Danica Galonić Fujimori, PhD

Professor
Department of Cellular and Molecular Pharmacology
[email protected]
Phone: +1 415 514-0147
600 16th St, Rm N572E
UCSF Box 2280
San Francisco, CA 94158
United States

Links

Fujimori Lab UCSF Profiles

Affiliations

Joint appointments

Department of Pharmaceutical Chemistry

Education programs

Biophysics Graduate Program (BP)
Chemistry and Chemical Biology Graduate Program (CCB)
UCSF Tetrad Graduate Program

UCSF centers, institutes, and research programs

UCSF Helen Diller Family Comprehensive Cancer Center
Quantitative Biosciences Institute (QBI)

What I do

I am interested in the development of novel chemical tools that allow us to interrogate biological processes on a molecular level with the ultimate goal of developing novel therapeutic strategies for the treatment of cancer and infectious diseases.

Departmental research area

chemical biology and medicinal chemistry

My research expertise

nucleic acid synthesis, bioconjugation self-assembly, Tissue Engineering, cell-cell interactions

Professional background

Degrees

PhD, Chemistry, University of Illinois at Urbana-Champaign, 2005
BSci, Chemistry, University of Belgrade, Serbia, 2000

Biography

Our group investigates mechanisms, regulation, and biological functions of methyl group addition to proteins and RNA. Methylation, a common post-transcriptional and post-translational modification, has a profound effect on the regulation of fundamental biological processes such as gene expression, cellular localization, and RNA structure and function. Deregulation of methylation is associated with a wide range of diseases. The enzymatic regulation of methyl group addition and removal provides an opportunity for therapeutic intervention. We seek to understand the molecular mechanisms that control methylation, and develop chemical probes to interrogate the pathophysiological function of enzymes that regulate this modification. Specifically, our research focuses on the following areas:

Regulation and Small Molecule Inhibition of Jumonji Histone Demethylases
Jumonji histone demethylases, a family of epigenetic “erasers”, catalyze the removal of methyl marks from lysine residues in proteins. Jumonji demethylases are complex proteins that, in addition to the catalytic domain, often contain one or more chromatin “reader” domains. The reader modules commonly interact with chromatin, and this interaction can be modulated by chromatin modifications. We investigate the functional cross-talk between chromatin recognition and demethylation in the jumonji family to understand how chromatin context impacts methyl mark removal, and consequently transcription.

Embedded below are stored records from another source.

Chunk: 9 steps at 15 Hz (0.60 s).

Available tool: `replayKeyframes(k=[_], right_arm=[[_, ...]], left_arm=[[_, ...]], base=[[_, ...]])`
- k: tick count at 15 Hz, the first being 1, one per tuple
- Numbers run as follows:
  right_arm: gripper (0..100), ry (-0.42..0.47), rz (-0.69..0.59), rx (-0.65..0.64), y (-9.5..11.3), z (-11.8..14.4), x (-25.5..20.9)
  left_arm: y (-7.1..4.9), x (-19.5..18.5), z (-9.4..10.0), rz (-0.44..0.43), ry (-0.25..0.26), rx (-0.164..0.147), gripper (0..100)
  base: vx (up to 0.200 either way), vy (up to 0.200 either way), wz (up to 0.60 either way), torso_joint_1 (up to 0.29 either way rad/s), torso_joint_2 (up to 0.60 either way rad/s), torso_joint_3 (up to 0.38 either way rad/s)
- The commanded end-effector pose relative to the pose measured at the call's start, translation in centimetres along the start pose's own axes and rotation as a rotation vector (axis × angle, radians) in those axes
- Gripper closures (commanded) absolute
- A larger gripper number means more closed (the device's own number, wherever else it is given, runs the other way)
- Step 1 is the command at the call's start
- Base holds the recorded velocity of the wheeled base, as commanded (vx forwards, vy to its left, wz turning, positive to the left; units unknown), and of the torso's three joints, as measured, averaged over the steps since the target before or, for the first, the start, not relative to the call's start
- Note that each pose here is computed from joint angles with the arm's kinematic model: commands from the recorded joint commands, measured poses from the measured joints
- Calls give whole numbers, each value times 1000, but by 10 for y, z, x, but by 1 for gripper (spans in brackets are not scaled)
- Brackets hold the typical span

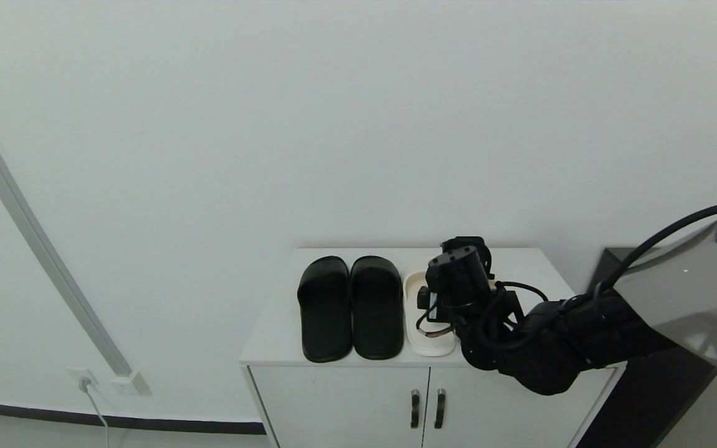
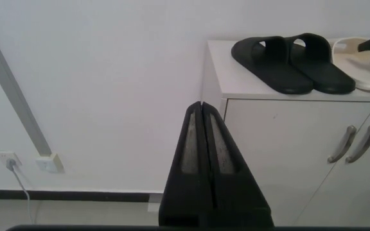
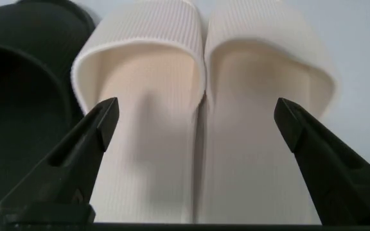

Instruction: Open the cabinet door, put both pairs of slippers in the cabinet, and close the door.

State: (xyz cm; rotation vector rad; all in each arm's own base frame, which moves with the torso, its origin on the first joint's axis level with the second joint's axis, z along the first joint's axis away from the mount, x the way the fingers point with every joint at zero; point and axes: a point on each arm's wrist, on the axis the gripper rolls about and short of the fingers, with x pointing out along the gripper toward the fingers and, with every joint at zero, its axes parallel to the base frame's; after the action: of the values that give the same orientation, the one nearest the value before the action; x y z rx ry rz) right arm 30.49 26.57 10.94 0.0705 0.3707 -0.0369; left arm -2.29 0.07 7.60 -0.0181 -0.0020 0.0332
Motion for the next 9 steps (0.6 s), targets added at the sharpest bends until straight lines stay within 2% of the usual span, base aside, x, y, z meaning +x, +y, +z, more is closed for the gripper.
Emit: replayKeyframes(k=[1,5,9], right_arm=[[0,10,-22,-9,3,-10,19],[0,-2,-53,-16,-1,-7,44],[0,-87,-38,-43,2,-7,61]], left_arm=[[0,0,0,1,2,0,100],[0,0,0,1,2,0,100],[0,0,0,1,2,0,100]], base=[[0,0,0,0,0,0],[0,0,0,0,0,0],[0,0,0,0,0,0]])
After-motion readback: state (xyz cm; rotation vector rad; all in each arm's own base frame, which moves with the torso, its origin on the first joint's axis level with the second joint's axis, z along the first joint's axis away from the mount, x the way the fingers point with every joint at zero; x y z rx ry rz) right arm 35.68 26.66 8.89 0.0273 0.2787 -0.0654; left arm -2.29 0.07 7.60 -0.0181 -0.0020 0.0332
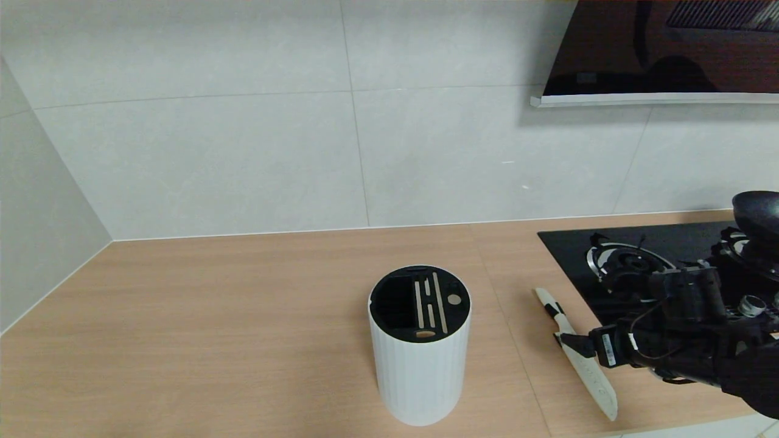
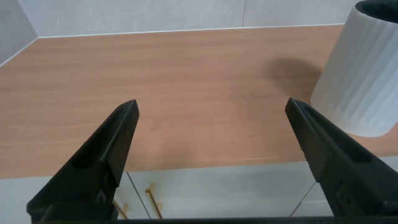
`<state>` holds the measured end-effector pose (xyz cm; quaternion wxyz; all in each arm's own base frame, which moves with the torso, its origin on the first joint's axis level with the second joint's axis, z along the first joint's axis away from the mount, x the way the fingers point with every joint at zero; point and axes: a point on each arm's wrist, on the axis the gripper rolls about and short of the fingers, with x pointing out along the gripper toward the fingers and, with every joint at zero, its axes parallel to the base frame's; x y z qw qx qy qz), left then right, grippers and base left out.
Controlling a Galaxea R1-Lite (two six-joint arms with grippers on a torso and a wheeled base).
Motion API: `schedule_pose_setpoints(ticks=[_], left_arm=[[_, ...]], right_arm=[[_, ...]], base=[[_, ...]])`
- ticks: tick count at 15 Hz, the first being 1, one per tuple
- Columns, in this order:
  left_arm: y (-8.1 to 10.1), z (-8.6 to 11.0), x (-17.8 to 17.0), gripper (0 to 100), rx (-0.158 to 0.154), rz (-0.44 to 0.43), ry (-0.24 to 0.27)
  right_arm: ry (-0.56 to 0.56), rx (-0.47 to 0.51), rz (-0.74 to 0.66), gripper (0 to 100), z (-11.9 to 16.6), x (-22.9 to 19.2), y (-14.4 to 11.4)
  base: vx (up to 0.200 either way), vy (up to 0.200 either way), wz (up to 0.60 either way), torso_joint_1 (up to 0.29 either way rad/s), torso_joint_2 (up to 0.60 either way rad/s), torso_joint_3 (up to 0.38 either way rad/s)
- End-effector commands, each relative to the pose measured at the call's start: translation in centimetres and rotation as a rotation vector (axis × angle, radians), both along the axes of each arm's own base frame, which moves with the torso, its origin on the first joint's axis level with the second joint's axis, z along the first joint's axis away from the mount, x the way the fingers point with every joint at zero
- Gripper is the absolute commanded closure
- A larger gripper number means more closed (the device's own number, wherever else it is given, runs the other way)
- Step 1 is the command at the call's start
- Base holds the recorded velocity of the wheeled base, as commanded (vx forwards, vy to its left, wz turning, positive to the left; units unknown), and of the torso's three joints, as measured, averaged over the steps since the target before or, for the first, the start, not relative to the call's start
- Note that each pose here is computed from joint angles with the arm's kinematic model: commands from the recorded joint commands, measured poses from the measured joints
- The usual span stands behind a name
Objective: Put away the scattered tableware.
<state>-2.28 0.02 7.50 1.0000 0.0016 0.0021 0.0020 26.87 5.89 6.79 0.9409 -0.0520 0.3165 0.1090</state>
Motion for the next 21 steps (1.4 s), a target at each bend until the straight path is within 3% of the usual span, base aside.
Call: schedule_pose_setpoints(ticks=[1,9,21], left_arm=[[0.0,0.0,0.0,0,0.000,0.001,0.000],[0.0,0.0,0.0,0,0.000,0.001,0.000],[0.0,0.0,0.0,0,0.000,0.001,0.000]], right_arm=[[0.054,-0.016,0.004,0,-1.8,0.5,0.3],[0.030,-0.028,-0.038,0,-6.2,2.7,0.3],[-0.028,-0.043,-0.092,0,-7.9,4.2,0.1]], base=[[0.000,0.000,0.00,0.000,0.00,0.000],[0.000,0.000,0.00,0.000,0.00,0.000],[0.000,0.000,0.00,0.000,0.00,0.000]])
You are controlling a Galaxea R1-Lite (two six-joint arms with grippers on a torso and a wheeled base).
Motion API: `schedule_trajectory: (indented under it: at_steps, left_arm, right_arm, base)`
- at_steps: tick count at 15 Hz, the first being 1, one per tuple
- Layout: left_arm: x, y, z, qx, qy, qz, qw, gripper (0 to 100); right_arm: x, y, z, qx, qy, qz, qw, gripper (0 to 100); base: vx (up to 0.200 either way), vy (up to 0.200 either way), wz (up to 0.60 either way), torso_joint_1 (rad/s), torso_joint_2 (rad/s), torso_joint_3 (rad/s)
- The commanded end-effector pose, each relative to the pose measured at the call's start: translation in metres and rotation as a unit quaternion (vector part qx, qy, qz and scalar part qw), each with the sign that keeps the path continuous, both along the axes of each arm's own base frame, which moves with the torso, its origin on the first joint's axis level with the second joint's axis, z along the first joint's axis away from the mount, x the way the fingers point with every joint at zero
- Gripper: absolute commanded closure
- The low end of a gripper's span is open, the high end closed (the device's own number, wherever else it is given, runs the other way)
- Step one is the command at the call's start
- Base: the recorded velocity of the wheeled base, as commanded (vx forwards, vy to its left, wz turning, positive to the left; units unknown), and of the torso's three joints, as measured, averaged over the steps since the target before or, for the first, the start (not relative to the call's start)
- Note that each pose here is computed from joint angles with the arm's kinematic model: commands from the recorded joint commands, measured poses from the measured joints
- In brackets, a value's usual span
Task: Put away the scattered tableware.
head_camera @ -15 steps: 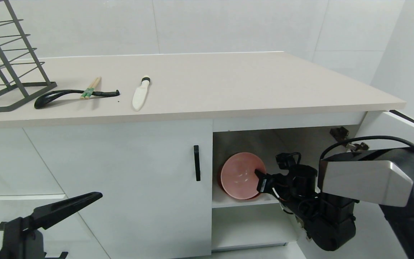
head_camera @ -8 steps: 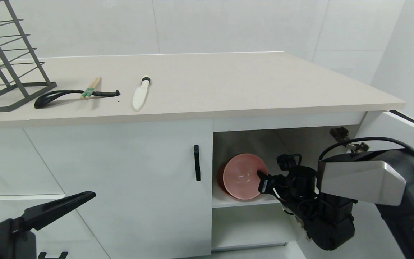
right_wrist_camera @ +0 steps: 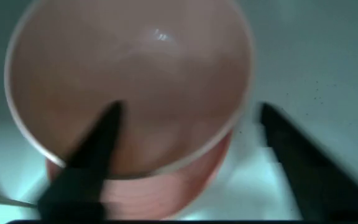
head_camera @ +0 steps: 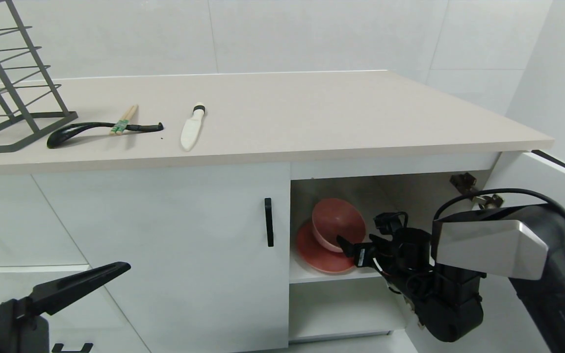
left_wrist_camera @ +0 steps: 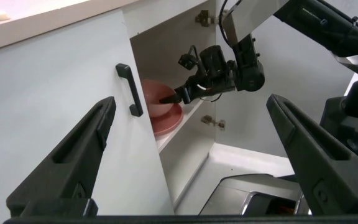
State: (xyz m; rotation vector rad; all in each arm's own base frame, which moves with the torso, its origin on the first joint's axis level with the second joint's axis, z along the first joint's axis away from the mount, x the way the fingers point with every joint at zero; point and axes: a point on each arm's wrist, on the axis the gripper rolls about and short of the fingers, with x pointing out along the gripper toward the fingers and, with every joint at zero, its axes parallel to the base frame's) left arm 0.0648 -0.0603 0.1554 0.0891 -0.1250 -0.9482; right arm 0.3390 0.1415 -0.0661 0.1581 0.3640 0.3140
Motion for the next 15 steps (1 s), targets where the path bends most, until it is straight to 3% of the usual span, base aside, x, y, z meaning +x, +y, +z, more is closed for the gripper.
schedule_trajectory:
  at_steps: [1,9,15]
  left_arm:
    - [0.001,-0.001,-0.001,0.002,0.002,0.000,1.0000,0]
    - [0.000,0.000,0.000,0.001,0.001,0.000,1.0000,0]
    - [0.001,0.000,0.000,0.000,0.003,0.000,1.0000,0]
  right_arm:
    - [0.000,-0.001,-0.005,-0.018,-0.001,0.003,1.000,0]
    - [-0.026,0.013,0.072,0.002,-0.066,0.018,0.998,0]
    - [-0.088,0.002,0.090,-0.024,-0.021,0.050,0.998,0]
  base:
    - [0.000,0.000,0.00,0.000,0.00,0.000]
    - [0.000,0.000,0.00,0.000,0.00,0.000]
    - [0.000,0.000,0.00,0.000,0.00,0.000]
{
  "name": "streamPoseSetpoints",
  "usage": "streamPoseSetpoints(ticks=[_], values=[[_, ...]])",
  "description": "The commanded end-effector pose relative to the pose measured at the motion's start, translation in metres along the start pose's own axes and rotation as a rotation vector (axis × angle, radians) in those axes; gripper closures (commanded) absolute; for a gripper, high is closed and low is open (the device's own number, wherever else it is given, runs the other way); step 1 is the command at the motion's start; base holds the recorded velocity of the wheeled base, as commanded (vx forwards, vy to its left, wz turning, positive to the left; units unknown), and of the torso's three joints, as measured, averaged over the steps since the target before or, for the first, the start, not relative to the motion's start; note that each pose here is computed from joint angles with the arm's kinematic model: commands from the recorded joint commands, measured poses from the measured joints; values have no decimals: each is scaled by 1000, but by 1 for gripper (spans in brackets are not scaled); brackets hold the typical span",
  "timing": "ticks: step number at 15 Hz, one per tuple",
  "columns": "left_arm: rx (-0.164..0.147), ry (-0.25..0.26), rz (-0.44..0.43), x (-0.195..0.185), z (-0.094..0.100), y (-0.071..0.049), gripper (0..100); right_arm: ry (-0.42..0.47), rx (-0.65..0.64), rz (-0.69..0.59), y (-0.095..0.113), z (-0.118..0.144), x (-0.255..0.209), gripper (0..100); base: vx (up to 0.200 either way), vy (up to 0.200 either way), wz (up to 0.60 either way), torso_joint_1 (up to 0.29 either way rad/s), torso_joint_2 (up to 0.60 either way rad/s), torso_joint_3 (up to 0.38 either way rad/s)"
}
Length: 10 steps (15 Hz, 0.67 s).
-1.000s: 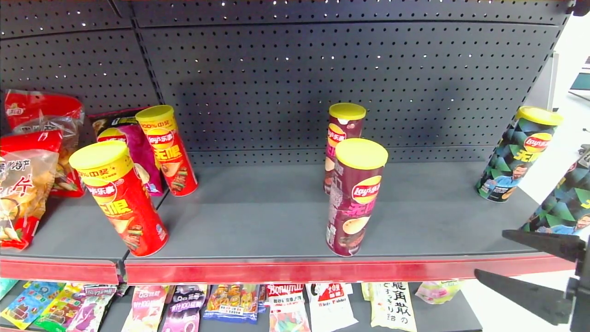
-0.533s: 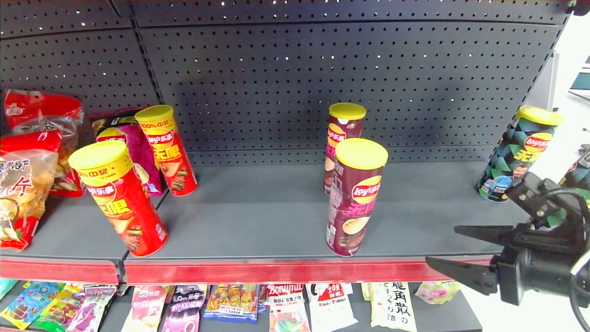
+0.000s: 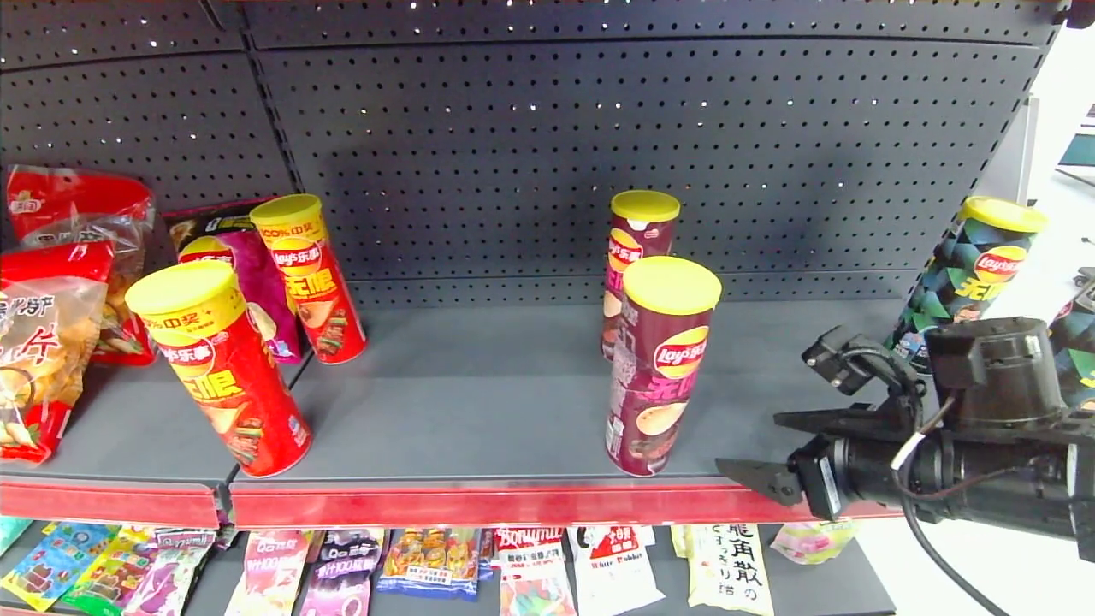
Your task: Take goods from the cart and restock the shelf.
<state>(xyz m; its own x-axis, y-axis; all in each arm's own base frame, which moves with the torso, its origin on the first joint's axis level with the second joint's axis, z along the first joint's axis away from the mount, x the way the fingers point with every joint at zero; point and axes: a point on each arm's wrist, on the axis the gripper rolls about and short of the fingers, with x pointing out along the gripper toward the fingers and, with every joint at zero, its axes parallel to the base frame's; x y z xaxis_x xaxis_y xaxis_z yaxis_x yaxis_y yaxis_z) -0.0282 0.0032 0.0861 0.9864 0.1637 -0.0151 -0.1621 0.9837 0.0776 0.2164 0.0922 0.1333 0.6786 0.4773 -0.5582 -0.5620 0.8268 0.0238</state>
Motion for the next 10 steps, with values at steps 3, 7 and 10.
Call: streamPoseSetpoints(ticks=[3,7,10], values=[[0,0,0,0,0,0,0,26,2,8,-3,8,24,0,0,0,0,0,0,0],[0,0,0,0,0,0,0,28,0,7,-5,14,36,0,0,0,0,0,0,0],[4,0,0,0,0,0,0,24,3,-49,-10,22,47,0,0,0,0,0,0,0]])
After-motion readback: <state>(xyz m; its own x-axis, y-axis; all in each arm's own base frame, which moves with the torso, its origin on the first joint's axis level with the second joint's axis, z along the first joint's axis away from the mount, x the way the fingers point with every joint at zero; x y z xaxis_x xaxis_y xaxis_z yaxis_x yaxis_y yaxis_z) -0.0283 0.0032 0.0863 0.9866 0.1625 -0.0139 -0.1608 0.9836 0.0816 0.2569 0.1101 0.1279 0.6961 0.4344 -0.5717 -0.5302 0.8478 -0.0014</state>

Furthermore, we are interested in understanding how additional regulatory inputs, such as metabolism and cellular signaling cascades, influence chromatin methylation and transcriptional regulation. In addition, our lab is actively involved in the development of small molecule inhibitors of the jumonji demethylases that can be used as cellular probes of their function. We use both rational design and high-throughput screening to identify starting scaffolds, and further optimize these scaffolds through iterative cycles of chemical synthesis and testing their potency and selectivity. Our goal is to use these molecules to inhibit aberrant demethylation caused by misregulation of demethylases in disease models.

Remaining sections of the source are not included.